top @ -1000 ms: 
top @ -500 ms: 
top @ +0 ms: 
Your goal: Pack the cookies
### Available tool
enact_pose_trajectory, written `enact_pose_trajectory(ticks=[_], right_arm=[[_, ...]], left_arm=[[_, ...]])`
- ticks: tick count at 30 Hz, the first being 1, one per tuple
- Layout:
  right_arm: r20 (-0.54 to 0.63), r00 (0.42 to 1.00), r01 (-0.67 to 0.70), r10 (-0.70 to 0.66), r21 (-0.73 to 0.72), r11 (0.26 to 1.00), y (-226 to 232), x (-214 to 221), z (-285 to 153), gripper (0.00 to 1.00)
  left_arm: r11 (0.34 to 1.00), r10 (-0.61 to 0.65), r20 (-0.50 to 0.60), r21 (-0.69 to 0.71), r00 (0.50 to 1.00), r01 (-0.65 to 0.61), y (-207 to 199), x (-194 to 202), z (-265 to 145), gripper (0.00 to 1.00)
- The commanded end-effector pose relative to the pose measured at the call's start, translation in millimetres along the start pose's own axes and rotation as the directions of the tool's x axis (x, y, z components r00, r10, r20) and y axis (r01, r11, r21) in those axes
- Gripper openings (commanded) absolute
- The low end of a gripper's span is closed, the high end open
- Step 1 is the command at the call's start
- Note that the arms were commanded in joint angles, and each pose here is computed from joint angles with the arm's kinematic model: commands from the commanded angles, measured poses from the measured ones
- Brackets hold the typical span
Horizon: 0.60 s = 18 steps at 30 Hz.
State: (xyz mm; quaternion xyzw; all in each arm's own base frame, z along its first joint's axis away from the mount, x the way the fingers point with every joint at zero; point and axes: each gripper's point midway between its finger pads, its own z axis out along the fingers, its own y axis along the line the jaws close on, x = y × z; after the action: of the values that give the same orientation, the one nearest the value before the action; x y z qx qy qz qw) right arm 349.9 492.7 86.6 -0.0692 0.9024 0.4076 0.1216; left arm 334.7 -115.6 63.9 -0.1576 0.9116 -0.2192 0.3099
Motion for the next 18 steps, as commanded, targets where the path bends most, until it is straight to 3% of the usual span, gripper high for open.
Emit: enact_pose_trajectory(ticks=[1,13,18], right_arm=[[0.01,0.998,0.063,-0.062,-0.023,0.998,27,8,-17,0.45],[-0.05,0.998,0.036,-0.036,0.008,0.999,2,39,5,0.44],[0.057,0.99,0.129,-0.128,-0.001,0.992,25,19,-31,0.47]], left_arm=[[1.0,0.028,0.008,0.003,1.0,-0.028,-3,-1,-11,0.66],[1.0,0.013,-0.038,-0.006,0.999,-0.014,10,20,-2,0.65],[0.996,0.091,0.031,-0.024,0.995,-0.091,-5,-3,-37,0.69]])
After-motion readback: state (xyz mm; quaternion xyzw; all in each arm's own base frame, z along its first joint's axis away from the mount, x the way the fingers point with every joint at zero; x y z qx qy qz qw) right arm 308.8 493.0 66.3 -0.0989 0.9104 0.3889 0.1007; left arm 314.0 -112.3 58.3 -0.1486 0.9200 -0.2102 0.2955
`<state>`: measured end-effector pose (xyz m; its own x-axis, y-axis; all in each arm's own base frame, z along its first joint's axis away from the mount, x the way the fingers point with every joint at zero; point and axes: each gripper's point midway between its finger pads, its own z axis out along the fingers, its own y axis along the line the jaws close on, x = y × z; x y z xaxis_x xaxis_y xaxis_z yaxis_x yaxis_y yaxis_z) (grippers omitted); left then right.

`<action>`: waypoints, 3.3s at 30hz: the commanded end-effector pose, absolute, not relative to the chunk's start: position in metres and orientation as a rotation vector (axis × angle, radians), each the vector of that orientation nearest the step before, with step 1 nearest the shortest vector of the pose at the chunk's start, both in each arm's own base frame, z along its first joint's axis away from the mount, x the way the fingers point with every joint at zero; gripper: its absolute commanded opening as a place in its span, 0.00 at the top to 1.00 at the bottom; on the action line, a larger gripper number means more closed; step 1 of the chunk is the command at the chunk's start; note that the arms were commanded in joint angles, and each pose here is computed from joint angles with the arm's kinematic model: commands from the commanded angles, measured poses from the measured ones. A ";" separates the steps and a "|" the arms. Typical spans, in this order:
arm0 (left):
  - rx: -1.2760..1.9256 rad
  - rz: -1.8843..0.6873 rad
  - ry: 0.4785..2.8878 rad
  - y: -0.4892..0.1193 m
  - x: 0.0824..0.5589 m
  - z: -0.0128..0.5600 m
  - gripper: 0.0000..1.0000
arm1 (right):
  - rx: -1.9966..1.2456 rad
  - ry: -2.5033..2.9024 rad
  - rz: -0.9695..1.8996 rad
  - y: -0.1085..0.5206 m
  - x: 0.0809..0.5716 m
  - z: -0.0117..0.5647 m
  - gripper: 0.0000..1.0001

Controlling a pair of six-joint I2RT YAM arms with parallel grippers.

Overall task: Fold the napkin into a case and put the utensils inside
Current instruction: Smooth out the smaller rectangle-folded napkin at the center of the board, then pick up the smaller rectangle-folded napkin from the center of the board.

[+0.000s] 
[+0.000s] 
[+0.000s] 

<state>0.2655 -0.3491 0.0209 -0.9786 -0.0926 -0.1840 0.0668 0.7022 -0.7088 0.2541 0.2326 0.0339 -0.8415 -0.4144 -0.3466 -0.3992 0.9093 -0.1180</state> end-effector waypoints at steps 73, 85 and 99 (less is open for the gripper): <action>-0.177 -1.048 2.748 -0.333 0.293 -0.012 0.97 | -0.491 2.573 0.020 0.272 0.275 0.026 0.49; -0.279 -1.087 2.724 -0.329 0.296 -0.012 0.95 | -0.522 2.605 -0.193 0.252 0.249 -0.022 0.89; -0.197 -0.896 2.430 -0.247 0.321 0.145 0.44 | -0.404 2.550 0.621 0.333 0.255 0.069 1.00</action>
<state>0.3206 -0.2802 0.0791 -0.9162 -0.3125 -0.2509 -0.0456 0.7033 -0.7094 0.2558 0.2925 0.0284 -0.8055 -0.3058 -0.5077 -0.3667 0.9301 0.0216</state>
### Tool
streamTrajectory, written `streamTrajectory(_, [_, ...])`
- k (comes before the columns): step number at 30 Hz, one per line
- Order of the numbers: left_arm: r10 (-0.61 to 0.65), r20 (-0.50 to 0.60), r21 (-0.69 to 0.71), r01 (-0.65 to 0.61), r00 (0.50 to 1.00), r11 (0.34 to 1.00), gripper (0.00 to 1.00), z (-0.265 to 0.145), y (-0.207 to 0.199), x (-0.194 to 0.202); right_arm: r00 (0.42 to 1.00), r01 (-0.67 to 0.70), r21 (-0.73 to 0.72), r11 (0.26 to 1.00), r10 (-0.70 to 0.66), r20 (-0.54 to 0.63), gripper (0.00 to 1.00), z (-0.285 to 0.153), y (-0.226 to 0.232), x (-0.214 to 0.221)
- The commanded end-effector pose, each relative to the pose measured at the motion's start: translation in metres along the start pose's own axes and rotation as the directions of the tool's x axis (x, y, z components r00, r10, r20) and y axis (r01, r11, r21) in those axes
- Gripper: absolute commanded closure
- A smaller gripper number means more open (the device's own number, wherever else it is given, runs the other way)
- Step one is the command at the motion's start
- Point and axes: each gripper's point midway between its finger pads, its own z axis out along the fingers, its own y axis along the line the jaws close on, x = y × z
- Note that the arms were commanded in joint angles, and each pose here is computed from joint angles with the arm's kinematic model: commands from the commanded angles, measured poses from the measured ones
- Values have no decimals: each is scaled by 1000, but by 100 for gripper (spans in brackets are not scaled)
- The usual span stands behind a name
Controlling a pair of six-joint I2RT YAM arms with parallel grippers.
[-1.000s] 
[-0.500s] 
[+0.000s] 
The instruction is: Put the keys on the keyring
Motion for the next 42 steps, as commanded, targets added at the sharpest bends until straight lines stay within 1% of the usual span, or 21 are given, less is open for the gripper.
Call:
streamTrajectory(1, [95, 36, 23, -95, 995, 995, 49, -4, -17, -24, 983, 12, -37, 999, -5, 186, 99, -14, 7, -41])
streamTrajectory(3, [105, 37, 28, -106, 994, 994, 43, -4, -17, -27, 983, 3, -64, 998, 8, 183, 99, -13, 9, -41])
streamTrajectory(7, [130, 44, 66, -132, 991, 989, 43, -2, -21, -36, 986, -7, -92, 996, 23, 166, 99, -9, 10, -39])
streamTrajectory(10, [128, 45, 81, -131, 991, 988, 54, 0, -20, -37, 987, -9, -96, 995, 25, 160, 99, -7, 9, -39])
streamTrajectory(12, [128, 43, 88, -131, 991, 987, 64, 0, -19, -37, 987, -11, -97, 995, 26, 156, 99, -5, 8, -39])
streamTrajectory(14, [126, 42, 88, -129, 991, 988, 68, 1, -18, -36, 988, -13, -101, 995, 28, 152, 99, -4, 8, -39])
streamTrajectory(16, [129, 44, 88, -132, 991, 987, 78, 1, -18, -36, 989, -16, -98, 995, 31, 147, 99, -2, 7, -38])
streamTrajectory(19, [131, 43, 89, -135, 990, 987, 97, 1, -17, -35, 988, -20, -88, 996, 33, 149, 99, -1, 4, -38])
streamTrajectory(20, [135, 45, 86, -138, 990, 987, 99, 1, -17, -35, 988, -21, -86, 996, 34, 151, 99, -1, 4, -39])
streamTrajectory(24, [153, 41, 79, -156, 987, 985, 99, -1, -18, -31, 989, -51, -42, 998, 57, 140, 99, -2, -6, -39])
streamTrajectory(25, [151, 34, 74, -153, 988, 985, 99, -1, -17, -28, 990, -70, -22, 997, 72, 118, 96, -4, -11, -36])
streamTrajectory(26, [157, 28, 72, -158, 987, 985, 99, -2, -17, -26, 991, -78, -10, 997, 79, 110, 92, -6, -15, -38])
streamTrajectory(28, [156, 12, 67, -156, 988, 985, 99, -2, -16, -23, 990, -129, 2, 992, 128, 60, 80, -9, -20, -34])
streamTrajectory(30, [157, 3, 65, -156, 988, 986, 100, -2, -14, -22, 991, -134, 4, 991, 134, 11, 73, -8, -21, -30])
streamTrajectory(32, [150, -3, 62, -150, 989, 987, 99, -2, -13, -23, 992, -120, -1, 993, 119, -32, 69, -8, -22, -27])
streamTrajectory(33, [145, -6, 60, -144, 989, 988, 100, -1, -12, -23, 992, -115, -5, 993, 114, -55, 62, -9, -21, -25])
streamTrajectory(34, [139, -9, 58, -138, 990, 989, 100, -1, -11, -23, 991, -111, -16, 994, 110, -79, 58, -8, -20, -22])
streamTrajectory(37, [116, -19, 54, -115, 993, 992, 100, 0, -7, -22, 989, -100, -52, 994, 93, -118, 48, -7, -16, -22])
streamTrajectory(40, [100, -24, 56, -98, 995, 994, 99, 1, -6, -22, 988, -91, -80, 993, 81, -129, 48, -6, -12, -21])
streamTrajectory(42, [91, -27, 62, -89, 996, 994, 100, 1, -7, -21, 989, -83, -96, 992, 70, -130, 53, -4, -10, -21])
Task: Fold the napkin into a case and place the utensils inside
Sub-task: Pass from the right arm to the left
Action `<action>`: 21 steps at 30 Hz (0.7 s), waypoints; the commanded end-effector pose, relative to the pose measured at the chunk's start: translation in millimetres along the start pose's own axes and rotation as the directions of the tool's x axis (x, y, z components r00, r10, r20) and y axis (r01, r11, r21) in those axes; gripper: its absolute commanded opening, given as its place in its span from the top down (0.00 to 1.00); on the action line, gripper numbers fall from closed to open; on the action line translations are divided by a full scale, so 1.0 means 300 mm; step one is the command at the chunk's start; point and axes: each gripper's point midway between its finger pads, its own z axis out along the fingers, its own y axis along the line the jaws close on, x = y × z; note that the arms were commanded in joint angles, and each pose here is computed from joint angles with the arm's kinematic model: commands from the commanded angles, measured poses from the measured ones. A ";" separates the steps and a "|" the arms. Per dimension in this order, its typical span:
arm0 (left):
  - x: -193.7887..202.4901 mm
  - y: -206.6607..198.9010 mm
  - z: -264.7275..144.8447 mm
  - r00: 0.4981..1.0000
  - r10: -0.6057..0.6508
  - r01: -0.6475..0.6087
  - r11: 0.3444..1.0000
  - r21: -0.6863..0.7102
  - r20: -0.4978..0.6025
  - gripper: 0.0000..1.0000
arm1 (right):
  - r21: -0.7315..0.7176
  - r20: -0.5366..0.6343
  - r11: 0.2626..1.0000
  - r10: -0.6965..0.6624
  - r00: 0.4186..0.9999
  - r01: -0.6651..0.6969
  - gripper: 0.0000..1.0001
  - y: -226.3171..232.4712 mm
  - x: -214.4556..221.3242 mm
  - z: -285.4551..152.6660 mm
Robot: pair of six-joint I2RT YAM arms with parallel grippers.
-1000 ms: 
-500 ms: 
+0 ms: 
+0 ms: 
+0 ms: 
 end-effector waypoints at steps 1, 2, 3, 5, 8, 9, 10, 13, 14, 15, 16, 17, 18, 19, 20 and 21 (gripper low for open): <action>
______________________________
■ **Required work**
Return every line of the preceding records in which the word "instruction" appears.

■ **Output of the task**
Current instruction: Smooth out the smaller rectangle-folded napkin at the center of the board, then pick up the smaller rectangle-folded napkin from the center of the board.
The instruction is: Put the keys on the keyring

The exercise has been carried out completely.